Romance is not improperly contrasted with “classicism,” but as few Greek or Roman writers are classical in the rigid sense it is not surprising to find romantic features outcropping at every period of their literature. Euripides himself is the most romantic author between Homer and Appuleius, whatever our definition of romance may be. R. L. Stevenson’s remark that “romance is consciousness of background,” Hegel’s doctrine that “romantic art is the straining of art to go beyond itself,”[843] and a more recent dictum that “romance is only the passion which is in the face of all realism,”[844] each of them definitely recalls some feature of Euripides’ work already discussed. A modern writer with whom he can be fruitfully compared, at this point especially, is Mr Bernard Shaw. In many characteristics these two dramatists are notably alike: their ruthless insistence upon questioning all established reputations, whether of individuals, nations, or institutions; their conviction that there is no absolute standard of conduct; their blazing zeal for justice; their mastery of brilliant lithe idiom. But in their feeling about romance they diverge violently. Perhaps the largest ingredient in Mr. Shaw’s strength is his hatred and distrust of emotion and of that spirit, called romance, which organizes emotion and sees in it a basic part of life. But Euripides appreciates it all the more highly that he is not enslaved by it. Even in such ruthless dramas as the Medea and the Iphigenia in Tauris one remarks how the thrill and beauty of life gleams out, if only as a bitter memory or a present pain of contrast—the magic fire-breathing bulls and the heapy coils of the glaring dragon in the remote land where Jason won his quest, the strange seas, deserted beaches, and grim savages among whom Iphigenia cherishes her thoughts of childhood in Argos.
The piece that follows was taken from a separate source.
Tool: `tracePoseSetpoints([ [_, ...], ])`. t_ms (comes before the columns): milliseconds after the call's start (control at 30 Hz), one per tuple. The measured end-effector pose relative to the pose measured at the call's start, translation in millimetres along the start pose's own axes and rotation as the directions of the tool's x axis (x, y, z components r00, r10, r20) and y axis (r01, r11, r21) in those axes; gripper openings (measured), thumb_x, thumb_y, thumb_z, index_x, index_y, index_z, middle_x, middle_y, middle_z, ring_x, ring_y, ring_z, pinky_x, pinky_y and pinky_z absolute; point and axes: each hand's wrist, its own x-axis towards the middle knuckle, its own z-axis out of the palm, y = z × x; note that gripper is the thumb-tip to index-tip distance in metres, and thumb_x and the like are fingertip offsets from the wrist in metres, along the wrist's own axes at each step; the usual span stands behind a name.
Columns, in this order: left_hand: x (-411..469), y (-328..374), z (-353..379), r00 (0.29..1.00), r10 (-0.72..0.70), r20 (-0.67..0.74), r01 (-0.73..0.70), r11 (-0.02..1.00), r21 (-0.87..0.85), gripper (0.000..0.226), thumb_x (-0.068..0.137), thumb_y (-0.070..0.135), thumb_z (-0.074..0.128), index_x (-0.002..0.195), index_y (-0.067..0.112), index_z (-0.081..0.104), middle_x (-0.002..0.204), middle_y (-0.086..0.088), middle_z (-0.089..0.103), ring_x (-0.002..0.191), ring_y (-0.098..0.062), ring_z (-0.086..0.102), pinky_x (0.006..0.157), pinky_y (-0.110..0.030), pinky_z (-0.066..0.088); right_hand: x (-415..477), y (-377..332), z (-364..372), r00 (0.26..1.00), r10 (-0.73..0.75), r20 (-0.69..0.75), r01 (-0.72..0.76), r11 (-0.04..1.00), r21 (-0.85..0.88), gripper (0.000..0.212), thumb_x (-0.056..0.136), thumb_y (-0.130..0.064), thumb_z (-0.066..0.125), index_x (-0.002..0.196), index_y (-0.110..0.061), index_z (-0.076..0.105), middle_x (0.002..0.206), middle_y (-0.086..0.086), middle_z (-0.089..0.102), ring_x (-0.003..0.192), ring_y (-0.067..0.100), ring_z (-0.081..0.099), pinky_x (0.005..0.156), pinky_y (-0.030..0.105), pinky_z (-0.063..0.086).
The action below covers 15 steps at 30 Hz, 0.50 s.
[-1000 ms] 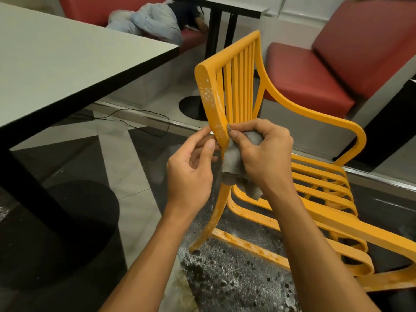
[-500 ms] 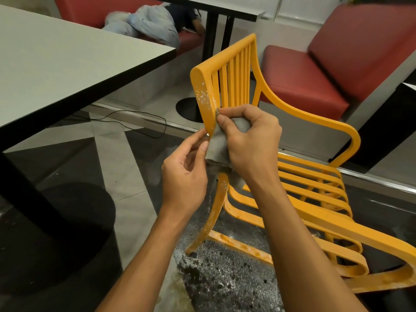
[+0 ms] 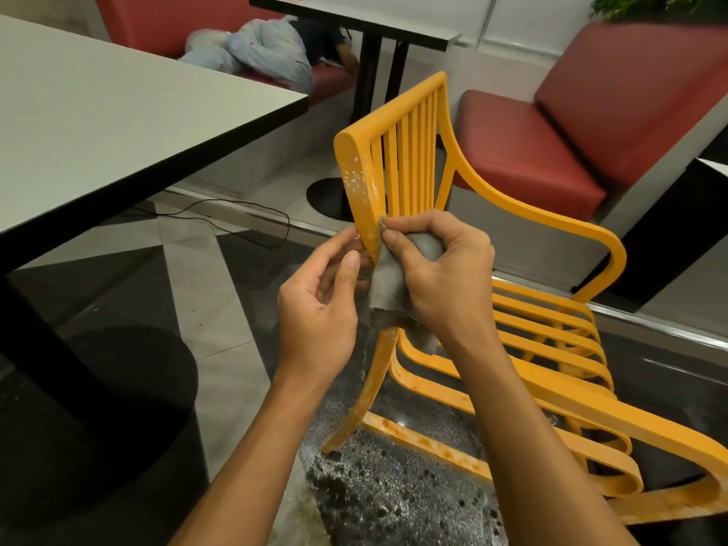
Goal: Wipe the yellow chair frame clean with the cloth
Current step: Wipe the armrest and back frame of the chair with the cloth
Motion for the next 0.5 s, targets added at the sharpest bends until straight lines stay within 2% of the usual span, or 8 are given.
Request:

The same sense of glamour which inspires early in his life such a marvellous flash as the description of Rhesus’ steeds:
στίλβουσι δ’ ὥστε ποταμίου κύκνου πτερόν,[845]
and indeed the whole dashing buoyant drama—this passion survives the shames and disillusionment wrought by twenty-five years of tyranny and war; it persists even in those black but glorious hours when he wrote the Troades and at the close of his life culminates in the splendours of the Bacchæ. No attentive student of his work can ignore this effect, but if we possessed all his plays we should be in no danger of accepting the idea that Euripides is beyond all other things a bitter realist. The Andromeda and the Phaethon would have redressed the balance.
The wit of Euripides cannot easily be discussed; it often depends upon idiomatic subtlety, and must almost disappear in translation. But frequently, again, it consists in the method of handling a situation. Just as the playwright often makes of his drama, among other things, an elaborate reductio ad absurdum of myth, so is he capable of writing a whole scene with a twinkle in his eye. The clearest example is the Helena; Menelaus’ stupefaction at learning that Egypt contains an Helen, daughter of Zeus, is indeed definite comedy:
Διὸς δ’ ἔλεξε παῖδά νιν πεφυκέναι.
ἀλλ’ ἦ τις ἔστι Ζηνὸς ὄνομ’ ἔχων ἀνήρ
Νείλου παρ’ ὄχθας; εἷς γὰρ ὅ γε κατ’ οὐρανόν.[846]